FIG. 2 is a flowchart showing a processing procedure of low μ road start execution processing. This process is repeatedly executed by the electronic control device 200 at predetermined intervals.
When this process is started, it is first determined whether or not the low μ road start process is being executed as shown in FIG. 2 (step S110). If it is determined that the low μ road start process is already being executed (step S110: YES), this process is temporarily terminated.

  On the other hand, when it is determined that the low μ road start process has not been executed (step S110: NO), it is determined whether or not an execution condition for the low μ road start process is satisfied (step S120). Here, as an execution condition of the low μ road start process, for example, a low μ road determination is made.

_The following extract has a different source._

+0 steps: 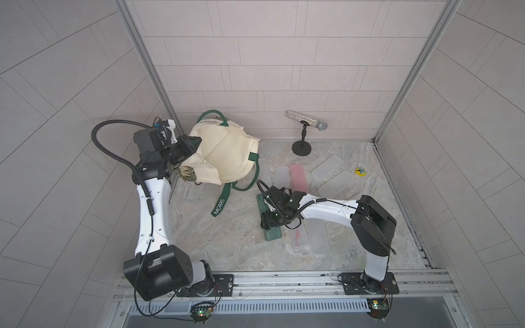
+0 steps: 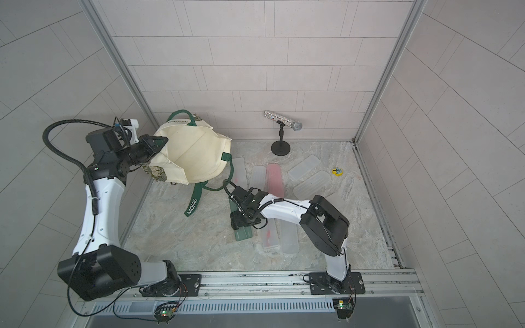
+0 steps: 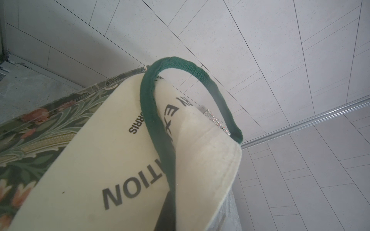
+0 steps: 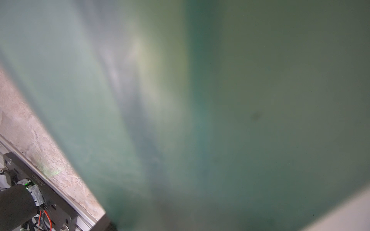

  Here, a determination method for determining the low μ road will be described. First, the electronic control unit 200 constantly calculates the rotational speed difference between the front wheels and the rear wheels based on the right front wheel speed SPFR, the left front wheel speed SPFL, the right rear wheel speed SPRR, and the left rear wheel speed SPRL, which are the wheel speeds of the vehicle 100. Then, the wheel slip ratio is calculated based on the rotational speed difference. When the slip ratio exceeds a threshold value when the vehicle 100 starts or accelerates, the road surface is a low μ road, that is, driving wheels such as the right rear wheel 70RR and the left rear wheel 70RL are excessively driven. It is judged that it is slipping by force. In this process, if it is determined that the execution condition for the low μ road start process is satisfied (step S120: YES), the low μ road start process is executed (step S130). Therefore, even when there is a request for shifting to the first speed, shifting to the first speed is not performed, and the gear position of the automatic transmission 30 is set to the second speed. Further, when the shift stage of the automatic transmission 30 is set to the first speed, the gear is forcibly shifted up to the second speed.

On the other hand, if it is determined that the execution condition for the low μ road start process is not satisfied (step S120: NO), the process is temporarily terminated without executing the low μ road start process.
In addition to such low μ road start execution processing, in the present embodiment, low μ road start permission determination processing for determining whether or not to continue execution of the low μ road start processing is executed. FIG. 3 shows a processing procedure of the low μ road start possibility determination process. This process is also repeatedly executed at predetermined intervals by the electronic control device 200.

  As shown in FIG. 3, in this process, it is first determined whether or not the low μ road start process is being executed (step S210). Here, if it is determined that the low μ road start process has not been executed (step S210: NO), this process is once terminated.

  On the other hand, if it is determined that the low μ road start process is being executed (step S210: YES), it is determined whether or not the ignition switch is turned off by the driver of the vehicle 100 (step S220). When it is determined that the ignition switch has been turned off (step S220: YES), the low μ road start process is terminated (step S250), assuming that the operation of the engine 10 has been stopped, and this process is temporarily performed. Is terminated.

  If it is determined that the ignition switch is not turned off (step S220: NO), it is determined whether or not the accelerator operation amount ACCP by the driver of the vehicle 100 is greater than or equal to a predetermined amount ACCPD (step S230). .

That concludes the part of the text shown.